Giappone: aumenti record degli stipendi nell’industria
I grandi gruppi accettano le richieste dei sindacati, sostenuti dal Governo
Toyota Motor, Hitachi, Toshiba e Panasonic sono solo alcuni dei grandi gruppi industriali giapponesi che hanno accordato aumenti record ai loro dipendenti, accogliendo le richieste dei sindacati. Nippon Steel è andata addirittura oltre, con aumenti del 14%.
In Giappone, sindacati e aziende stabiliscono i livelli retributivi in occasione degli shunto, le contrattazioni di primavera, alla vigilia dell’avvio dell’anno di bilancio del Paese, che inizia ad aprile. Ieri, i maggiori datori di lavoro hanno accolto la richiesta, che arrivava anche dal Governo, di alzare gli stipendi in misura significativa: una rottura con la mentalità deflazionistica, che da decenni congela buste paga e crescita economica.
Toyota non ha rivelato i dettagli degli aumenti ( non lo fa mai), ma ha dichiarato di aver accettato in pieno la proposta del sindacato, che, tra le altre cose, chiedeva un bonus record di 7,6 mesi di stipendio. Hitachi ha fatto sapere che i suoi aumenti sono i maggiori dal 1998. Lo stesso vale per Toshiba.
Secondo il Japan Council of Metalworkers ( Jcm), alleanza di sindacati del manifatturiero, l’ 87,5% delle organizzazioni aderenti ha visto le proprie richieste pienamente soddisfatte o superate.

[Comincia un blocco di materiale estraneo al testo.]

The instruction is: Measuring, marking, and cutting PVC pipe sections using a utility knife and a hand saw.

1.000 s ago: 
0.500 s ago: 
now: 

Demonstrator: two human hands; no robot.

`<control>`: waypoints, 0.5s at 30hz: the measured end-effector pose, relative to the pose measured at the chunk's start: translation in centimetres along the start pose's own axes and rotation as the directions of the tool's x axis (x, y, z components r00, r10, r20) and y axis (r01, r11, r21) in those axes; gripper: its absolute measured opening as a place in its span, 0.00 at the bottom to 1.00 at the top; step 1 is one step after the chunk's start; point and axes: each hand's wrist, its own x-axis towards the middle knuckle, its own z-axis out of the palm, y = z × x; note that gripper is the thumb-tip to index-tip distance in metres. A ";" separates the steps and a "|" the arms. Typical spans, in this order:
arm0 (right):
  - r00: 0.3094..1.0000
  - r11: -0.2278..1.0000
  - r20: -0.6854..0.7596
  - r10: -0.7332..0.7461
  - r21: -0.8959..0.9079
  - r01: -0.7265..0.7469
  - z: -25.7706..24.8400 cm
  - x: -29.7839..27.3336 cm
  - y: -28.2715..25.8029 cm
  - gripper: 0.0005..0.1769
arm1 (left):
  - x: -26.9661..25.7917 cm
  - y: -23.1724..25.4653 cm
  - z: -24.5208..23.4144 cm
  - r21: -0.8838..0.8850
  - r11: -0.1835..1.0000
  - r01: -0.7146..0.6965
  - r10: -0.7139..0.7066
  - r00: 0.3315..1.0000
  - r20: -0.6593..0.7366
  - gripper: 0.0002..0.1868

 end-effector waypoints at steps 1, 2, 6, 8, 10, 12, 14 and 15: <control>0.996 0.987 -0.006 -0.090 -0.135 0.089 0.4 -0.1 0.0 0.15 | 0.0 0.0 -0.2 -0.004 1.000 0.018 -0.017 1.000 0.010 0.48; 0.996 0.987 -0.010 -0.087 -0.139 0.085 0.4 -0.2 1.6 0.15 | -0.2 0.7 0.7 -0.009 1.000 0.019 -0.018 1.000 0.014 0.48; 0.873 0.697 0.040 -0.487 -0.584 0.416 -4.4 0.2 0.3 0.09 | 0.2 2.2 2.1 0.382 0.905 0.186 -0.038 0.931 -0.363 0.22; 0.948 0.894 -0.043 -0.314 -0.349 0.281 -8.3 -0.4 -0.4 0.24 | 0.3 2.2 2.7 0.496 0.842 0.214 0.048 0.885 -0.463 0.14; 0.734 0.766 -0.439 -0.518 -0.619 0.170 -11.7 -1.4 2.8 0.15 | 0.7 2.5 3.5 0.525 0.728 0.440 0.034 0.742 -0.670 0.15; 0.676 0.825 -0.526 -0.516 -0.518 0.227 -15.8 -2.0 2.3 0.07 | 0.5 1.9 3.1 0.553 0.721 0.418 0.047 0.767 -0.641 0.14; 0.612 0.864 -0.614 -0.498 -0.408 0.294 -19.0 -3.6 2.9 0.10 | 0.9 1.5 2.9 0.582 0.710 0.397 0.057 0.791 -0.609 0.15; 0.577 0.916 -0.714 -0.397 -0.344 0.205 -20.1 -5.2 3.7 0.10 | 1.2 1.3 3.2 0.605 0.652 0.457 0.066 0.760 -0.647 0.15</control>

Solo il 16% circa dei lavoratori in Giappone è iscritto a un sindacato, ma gli economisti seguono da vicino le trattative di quest’anno, alla ricerca di indizi sulle decisioni della Bank of Japan ( BoJ). L’inflazione di fondo è sopra il 2% da quasi due anni, ma il governatore della BoJ, Kazuo Ueda, ha sottolineato che per raggiungere l’obiettivo di stabilità dei prezzi è necessario un « ciclo virtuoso » di aumenti dei salari e dei prezzi. Solo in questo caso, la Banca centrale inizierà ad alzare il costo del denaro, abbandonando i tassi negativi e la politica monetaria ultra- espansiva. « L’esito della negoziazione salariale annuale sarà fondamentale » per decidere la tempistica dell’exit strategy, ha spiegato Ueda al Parlamento, ieri.
La BoJ si riunirà all’inizio della prossima settimana. Sulle sue decisioni peseranno anche gli indicatori economici: il Giappone ha appena schivato la recessione tecnica, grazie a una modesta crescita del Pil nel quarto trimestre 2023 (+ 0,1%), che nel dato preliminare, diffuso il mese scorso, sembrava aver segnato una contrazione.
Il Governo del premier Fumio Kishida, il cui gradimento è appena al 25%, si è molto speso per convincere le imprese ad alzare gli stipendi. Già lo scorso anno, le principali aziende avevano concordato aumenti medi del 3,58%, i più alti in 30 anni. Non abbastanza, però, per tenere il passo con l’inflazione: i salari reali sono diminuiti per 22 mesi consecutivi, fino a gennaio, frenando i consumi.
Nella tornata negoziale che si è aperta ieri, i sindacati chiedono aumenti salariali medi del 5,85%, i più alti dal 1993, secondo la più grande Confederazione dei sindacati giapponesi ( Rengo). « Alcune aziende hanno raggiunto rapidamente un accordo: la cronica carenza di manodopera in Giappone è così grave, che è difficile attrarre lavoratori senza alzare le paghe » , spiega Hisashi Yamada, professore di gestione delle risorse umane presso la Hosei Business School of Innovation Management.